TRY IT>
Select all lines holding the word "white" from the entries that follow.

** INPUT DATA follows **

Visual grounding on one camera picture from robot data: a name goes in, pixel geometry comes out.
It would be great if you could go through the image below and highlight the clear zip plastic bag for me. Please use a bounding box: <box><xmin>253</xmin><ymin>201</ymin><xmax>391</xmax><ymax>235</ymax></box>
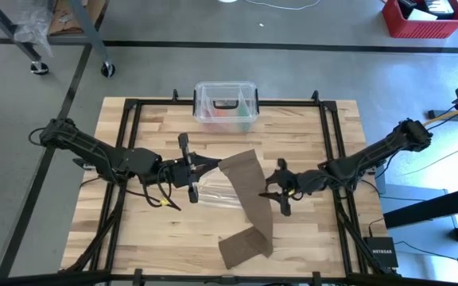
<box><xmin>195</xmin><ymin>168</ymin><xmax>250</xmax><ymax>210</ymax></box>

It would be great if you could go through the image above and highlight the black Netgear network switch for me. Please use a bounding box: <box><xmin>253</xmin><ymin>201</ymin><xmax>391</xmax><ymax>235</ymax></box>
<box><xmin>363</xmin><ymin>236</ymin><xmax>399</xmax><ymax>269</ymax></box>

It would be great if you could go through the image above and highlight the red plastic crate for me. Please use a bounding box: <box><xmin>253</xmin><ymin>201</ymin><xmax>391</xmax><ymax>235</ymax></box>
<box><xmin>381</xmin><ymin>0</ymin><xmax>458</xmax><ymax>40</ymax></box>

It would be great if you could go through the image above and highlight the clear plastic storage box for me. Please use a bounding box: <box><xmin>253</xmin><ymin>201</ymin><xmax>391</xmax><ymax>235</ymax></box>
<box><xmin>192</xmin><ymin>81</ymin><xmax>260</xmax><ymax>134</ymax></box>

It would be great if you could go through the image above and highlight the black electronics box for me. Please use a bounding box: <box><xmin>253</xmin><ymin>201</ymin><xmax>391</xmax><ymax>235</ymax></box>
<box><xmin>396</xmin><ymin>0</ymin><xmax>457</xmax><ymax>20</ymax></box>

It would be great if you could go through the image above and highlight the white floor cable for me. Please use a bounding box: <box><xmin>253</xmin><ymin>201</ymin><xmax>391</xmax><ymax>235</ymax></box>
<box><xmin>246</xmin><ymin>0</ymin><xmax>322</xmax><ymax>11</ymax></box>

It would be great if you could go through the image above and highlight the thick yellow cable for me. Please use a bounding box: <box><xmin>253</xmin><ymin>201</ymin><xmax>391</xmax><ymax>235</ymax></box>
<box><xmin>422</xmin><ymin>102</ymin><xmax>458</xmax><ymax>129</ymax></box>

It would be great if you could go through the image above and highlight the brown cardboard sheet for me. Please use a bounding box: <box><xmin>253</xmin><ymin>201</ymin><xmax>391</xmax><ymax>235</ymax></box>
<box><xmin>49</xmin><ymin>0</ymin><xmax>109</xmax><ymax>37</ymax></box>

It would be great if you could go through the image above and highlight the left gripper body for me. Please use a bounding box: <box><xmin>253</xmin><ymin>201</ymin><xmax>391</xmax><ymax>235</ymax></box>
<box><xmin>169</xmin><ymin>133</ymin><xmax>200</xmax><ymax>204</ymax></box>

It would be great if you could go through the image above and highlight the black metal table frame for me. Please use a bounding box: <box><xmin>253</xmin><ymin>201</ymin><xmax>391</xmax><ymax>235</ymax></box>
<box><xmin>0</xmin><ymin>89</ymin><xmax>458</xmax><ymax>286</ymax></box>

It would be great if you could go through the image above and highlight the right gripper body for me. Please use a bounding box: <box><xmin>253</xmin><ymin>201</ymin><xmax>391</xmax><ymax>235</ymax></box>
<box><xmin>277</xmin><ymin>158</ymin><xmax>320</xmax><ymax>218</ymax></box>

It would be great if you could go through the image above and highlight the thin yellow cable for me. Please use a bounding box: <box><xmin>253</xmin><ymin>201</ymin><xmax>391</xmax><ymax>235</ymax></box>
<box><xmin>399</xmin><ymin>143</ymin><xmax>458</xmax><ymax>178</ymax></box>

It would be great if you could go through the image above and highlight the green bandage roll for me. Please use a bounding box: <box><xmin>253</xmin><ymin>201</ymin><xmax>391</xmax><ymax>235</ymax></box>
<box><xmin>239</xmin><ymin>99</ymin><xmax>254</xmax><ymax>132</ymax></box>

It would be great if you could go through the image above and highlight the grey metal cart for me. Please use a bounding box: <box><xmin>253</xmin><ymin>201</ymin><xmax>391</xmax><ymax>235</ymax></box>
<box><xmin>0</xmin><ymin>0</ymin><xmax>117</xmax><ymax>79</ymax></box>

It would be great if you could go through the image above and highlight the brown elastic bandage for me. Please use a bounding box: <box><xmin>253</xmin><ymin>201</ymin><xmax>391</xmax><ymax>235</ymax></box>
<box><xmin>217</xmin><ymin>149</ymin><xmax>274</xmax><ymax>270</ymax></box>

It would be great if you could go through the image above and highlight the crumpled clear plastic wrap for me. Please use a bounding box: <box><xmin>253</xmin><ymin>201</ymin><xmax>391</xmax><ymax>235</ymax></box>
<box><xmin>13</xmin><ymin>6</ymin><xmax>55</xmax><ymax>59</ymax></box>

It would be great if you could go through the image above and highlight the black cable yellow tag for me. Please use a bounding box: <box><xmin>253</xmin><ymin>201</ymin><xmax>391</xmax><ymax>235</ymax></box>
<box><xmin>266</xmin><ymin>170</ymin><xmax>333</xmax><ymax>202</ymax></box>
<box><xmin>139</xmin><ymin>162</ymin><xmax>183</xmax><ymax>212</ymax></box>

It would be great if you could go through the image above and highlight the black desk frame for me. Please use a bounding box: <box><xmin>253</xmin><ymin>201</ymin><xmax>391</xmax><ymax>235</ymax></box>
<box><xmin>382</xmin><ymin>85</ymin><xmax>458</xmax><ymax>244</ymax></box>

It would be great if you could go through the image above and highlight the white paper sheet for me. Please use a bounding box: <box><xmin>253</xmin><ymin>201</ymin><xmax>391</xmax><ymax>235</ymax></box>
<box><xmin>406</xmin><ymin>8</ymin><xmax>439</xmax><ymax>21</ymax></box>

** End of INPUT DATA **

SOLUTION>
It would be great if you could go through the image above and highlight the white floor cable for me. Please use a bounding box: <box><xmin>253</xmin><ymin>201</ymin><xmax>391</xmax><ymax>235</ymax></box>
It would be great if you could go through the image above and highlight the white paper sheet for me. Please use a bounding box: <box><xmin>253</xmin><ymin>201</ymin><xmax>391</xmax><ymax>235</ymax></box>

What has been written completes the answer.